Problem details = Wherever the string "black" appears in the records, return the line that holds it.

Data extracted from a collection =
-- Opening Marker --

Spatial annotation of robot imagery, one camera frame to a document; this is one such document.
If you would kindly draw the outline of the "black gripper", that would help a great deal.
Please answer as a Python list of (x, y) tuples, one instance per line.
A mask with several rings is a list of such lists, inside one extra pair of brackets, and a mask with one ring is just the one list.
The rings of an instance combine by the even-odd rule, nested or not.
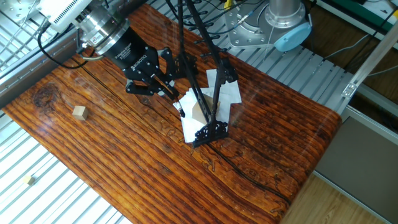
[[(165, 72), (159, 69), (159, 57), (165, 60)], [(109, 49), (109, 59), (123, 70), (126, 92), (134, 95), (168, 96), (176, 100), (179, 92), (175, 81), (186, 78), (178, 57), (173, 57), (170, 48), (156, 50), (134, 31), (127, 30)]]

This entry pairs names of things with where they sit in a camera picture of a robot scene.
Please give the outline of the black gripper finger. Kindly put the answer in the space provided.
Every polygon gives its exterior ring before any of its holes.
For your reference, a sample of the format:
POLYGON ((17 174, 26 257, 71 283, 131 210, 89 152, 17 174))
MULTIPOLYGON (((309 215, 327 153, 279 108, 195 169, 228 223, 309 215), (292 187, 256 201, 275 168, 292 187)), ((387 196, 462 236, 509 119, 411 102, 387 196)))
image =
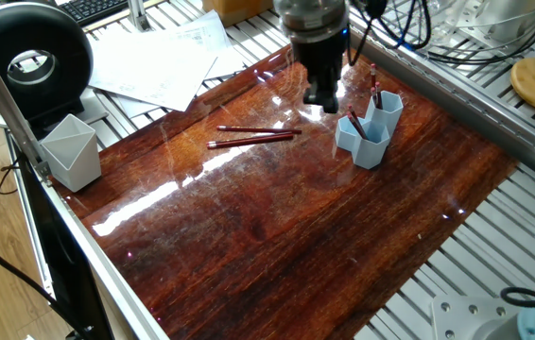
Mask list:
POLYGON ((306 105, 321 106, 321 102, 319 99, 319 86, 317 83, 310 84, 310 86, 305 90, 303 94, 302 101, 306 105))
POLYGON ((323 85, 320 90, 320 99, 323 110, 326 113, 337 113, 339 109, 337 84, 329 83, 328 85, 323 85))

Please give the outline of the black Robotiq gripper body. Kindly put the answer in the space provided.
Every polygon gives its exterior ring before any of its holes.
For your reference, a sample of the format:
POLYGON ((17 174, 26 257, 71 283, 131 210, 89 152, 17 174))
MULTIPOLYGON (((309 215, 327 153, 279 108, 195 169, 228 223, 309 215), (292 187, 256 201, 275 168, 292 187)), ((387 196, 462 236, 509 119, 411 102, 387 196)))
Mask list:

-- Closing Marker --

Response box =
If you would kindly draw the outline of the "black gripper", that would help a great deal.
Please give the outline of the black gripper finger. Kindly put the answer in the space provided.
Please give the outline of the black Robotiq gripper body. Kindly put the answer in the space provided.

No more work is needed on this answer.